Hawley may be trying to create a counterweight to the position taken by another Republican senator, Susan Collins, who has said she would not vote to confirm any Justice who “demonstrates hostility” to Roe v. Wade (she cast a key vote to confirm Brett Kavanaugh, however, after he made enough noise about Roe’s status as settled precedent to satisfy her alleged standard). Hawley may also, however, want to place a thumb on the scale for such existing Supreme Court prospects as 7th Circuit Court of Appeals judge Amy Coney Barrett, who pretty clearly thinks Roe was “wrongly decided”:
As a law professor at the University of Notre Dame, Amy Coney Barrett marked the 40th anniversary of the Roe v. Wade decision in 2013 with a presentation that included specific wording about the decision used by other conservative jurists.
Barrett, now a Circuit Court judge on President Donald Trump’s short list of potential Supreme Court nominees, spoke about her own belief that life begins at conception. She also said the framework of Roe had “essentially permitted abortion on demand” and “recognizes no state interest in the life of a fetus,” according to news accounts including an article in Notre Dame Magazine in 2013.
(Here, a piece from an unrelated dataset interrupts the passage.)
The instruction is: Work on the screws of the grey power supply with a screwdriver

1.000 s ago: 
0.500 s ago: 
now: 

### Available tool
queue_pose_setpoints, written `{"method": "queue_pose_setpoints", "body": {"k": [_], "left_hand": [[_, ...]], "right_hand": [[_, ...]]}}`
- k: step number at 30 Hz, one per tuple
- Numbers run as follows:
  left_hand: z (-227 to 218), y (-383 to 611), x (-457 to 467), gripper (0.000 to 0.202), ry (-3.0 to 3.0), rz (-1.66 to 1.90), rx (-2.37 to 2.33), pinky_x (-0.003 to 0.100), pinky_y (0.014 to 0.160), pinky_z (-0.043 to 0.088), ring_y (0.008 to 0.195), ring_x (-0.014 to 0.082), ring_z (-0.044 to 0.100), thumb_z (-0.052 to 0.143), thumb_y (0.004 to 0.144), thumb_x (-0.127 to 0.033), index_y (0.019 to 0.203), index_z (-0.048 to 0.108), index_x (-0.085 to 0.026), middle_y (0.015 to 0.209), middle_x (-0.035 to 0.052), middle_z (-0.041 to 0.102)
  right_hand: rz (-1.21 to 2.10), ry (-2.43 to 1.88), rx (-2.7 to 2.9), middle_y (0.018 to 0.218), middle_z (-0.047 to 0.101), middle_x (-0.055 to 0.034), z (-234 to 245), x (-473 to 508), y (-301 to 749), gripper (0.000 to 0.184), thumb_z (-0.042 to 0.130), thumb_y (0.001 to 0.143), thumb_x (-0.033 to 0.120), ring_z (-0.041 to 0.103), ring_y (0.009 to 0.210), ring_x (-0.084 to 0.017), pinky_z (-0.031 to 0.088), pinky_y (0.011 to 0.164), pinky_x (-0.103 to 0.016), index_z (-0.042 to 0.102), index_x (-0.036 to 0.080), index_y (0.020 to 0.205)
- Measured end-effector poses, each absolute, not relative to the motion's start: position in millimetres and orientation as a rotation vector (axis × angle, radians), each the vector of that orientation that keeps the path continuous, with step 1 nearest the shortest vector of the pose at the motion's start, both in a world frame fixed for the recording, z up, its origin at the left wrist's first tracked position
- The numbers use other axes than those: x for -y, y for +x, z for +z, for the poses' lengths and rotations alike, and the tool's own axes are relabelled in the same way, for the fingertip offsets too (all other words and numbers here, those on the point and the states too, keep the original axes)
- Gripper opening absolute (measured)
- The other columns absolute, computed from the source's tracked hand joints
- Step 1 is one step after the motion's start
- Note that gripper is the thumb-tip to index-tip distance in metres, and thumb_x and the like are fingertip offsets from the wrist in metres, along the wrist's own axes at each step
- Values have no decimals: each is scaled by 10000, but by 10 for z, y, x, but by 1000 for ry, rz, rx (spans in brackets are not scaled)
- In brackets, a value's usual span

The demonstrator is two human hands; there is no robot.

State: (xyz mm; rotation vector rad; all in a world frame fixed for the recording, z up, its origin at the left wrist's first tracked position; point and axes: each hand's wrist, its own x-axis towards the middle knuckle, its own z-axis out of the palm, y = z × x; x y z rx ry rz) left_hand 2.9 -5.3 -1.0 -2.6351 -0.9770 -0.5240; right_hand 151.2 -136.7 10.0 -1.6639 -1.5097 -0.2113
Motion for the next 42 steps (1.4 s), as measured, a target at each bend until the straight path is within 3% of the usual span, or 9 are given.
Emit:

Abortion-rights supporters call that [language] “code,” saying it is commonly used by activists and jurists who either want to overturn the landmark ruling granting women the right to terminate pregnancies or to allow so many restrictions it is rendered irrelevant.
Then again, Roberts himself might have met Hawley’s litmus test when he penned a brief as deputy solicitor general in George H.W. Bush’s administration calling for a reversal of Roe. Suspicions of “betrayal” aside, it is possible to regard a 47-year-old Supreme Court precedent as settled enough to respect even if you think it was “wrongly decided.”
It is important to recognize that whatever list or vetting process Trump agrees to for a hypothetical second term in order to keep conservative Christians onboard and energized for November is a different matter than a SCOTUS vacancy this year. If one arises, the speed of confirmation may become more important than extensive vetting — particularly if it looks as if Trump is headed for defeat. And the nature of the vacancy itself would matter a lot. If, for example, Justice Ruth Bader Ginsburg has to resign her seat for health reasons (she recently acknowledged a recurrence of pancreatic cancer), then anyone Trump nominated would represent a major shift to the right in the balance of power on the Court. If, however, Justice Clarence Thomas were to abruptly resign, conservatives would insist on someone matching or (if possible) exceeding his extremist stance on multiple issues.
Probably the thing to look for in the immediate future is whether the anti-abortion movement presses other Republican senators into emulating Hawley’s position. If so, it could have a ripple effect, as conservative lawyers and judges who hope there is a Supreme Court seat in their future realize the rules have changed and they need to be much more “out there” about their commitment to a judicial counterrevolution.